- [What is expected]: Using the data below, copy every line that contains the word "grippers".
Dataset section START
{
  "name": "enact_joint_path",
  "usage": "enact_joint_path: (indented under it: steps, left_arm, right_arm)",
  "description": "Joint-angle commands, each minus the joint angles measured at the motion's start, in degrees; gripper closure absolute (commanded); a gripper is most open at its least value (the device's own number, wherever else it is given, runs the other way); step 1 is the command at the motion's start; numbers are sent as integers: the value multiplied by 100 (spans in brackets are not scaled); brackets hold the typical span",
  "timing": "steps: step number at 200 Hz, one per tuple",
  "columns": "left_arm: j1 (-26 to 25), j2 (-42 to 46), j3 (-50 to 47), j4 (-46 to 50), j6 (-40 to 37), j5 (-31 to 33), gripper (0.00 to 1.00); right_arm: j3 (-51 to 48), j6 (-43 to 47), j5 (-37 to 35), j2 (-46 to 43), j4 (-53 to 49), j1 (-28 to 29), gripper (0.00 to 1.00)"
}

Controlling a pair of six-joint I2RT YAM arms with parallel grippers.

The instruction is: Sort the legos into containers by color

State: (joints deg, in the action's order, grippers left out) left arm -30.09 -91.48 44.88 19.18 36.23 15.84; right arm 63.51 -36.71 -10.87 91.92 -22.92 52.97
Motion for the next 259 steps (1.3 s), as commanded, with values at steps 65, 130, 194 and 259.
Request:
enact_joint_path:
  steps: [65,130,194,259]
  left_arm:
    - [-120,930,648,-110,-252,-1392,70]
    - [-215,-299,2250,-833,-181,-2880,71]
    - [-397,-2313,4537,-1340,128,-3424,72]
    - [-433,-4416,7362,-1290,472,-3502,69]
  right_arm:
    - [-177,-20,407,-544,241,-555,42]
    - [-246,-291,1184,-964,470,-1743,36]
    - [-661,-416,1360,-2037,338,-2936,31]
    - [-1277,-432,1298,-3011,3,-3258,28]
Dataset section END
- [Answer to the problem]:
Controlling a pair of six-joint I2RT YAM arms with parallel grippers.
State: (joints deg, in the action's order, grippers left out) left arm -30.09 -91.48 44.88 19.18 36.23 15.84; right arm 63.51 -36.71 -10.87 91.92 -22.92 52.97

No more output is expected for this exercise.